Michigan law requires a party objecting to the proposed vacation of a road or alley to demonstrate a “reasonable objection.” Petition of Gondek, 69 Mich App 73, 77; 244 NW2d 361, 363 (1976). The use of a road as a footpath by other lot owners has been held to be a reasonable objection to the vacation of a road. See Petition of Carson, 362 Mich 409, 411; 107 NW2d 902, 903 (1961). The value to the public of a road granting access to a lake has also been found to be a reasonable objection to the vacation of a road. See Petition of Cara Ave, Sandy Beach, Cass Co, 350 Mich 283, 291–92; 86 NW2d 319, 324 (1957). However, in Regan v St Joseph Co Conservation & Sportsman Club, 5 Mich App 686, 690; 147 NW2d 738, 740 (1967), the Court of Appeals held that an objection on the basis of the public interest in accessing a lake was not reasonable when the public would not suffer from the vacation since the principal routes of access were not being disturbed.

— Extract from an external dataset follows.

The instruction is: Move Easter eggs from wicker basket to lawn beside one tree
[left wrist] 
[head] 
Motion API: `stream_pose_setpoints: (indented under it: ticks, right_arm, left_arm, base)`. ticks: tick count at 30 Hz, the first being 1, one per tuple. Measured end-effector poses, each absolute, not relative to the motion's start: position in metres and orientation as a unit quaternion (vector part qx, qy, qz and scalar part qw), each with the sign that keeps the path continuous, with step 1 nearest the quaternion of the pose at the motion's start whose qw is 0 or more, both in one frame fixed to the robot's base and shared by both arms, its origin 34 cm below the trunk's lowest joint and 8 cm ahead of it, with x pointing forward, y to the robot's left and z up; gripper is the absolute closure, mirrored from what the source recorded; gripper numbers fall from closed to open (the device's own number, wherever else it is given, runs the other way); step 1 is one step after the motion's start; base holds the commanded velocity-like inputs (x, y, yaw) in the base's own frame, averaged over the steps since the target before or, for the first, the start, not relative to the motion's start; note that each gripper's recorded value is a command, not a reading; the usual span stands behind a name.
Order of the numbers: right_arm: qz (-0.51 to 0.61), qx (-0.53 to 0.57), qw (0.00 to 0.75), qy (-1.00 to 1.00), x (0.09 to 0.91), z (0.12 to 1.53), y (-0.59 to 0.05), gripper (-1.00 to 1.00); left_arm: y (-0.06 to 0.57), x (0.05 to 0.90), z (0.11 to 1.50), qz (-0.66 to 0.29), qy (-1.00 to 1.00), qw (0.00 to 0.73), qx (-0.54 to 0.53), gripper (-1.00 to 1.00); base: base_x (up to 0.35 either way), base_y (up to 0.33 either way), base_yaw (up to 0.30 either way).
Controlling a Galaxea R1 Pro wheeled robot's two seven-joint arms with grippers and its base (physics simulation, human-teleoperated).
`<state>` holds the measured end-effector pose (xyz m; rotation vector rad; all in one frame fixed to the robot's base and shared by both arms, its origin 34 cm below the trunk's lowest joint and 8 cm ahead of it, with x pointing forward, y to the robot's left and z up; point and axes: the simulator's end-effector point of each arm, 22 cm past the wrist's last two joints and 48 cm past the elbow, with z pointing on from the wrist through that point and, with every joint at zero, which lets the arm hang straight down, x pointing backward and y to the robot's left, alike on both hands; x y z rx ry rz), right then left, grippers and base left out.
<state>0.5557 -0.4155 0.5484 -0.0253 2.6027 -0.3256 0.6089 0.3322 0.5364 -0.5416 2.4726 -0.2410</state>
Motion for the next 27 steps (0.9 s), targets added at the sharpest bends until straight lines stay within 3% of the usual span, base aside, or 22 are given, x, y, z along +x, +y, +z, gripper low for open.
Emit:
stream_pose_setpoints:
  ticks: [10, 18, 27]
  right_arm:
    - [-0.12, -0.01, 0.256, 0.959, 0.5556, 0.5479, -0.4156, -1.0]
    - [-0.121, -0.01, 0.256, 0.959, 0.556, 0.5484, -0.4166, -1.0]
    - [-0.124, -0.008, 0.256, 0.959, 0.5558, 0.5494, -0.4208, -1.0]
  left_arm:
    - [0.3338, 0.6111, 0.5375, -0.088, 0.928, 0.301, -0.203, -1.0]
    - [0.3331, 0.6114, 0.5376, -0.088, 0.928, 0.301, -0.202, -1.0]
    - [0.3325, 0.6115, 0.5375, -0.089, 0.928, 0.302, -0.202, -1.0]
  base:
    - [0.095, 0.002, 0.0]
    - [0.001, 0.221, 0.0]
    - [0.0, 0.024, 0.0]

As outlined above, there are numerous reasons why someone may wish to vacate, revise, or correct a subdivision plat. In most cases, amending a plat will require the filing of a lawsuit. This process can be time consuming and expensive as there are many technical and statutory requirements that must be complied with, particularly with the number of parties often involved in such a lawsuit. In addition, being aware of all the legal implications associated with amending a plat is vital to avoiding future liability and/or disputes as well as avoiding potential issues with the marketability of the property in the future. Having an experienced real estate attorney should help expedite the process and minimize costs.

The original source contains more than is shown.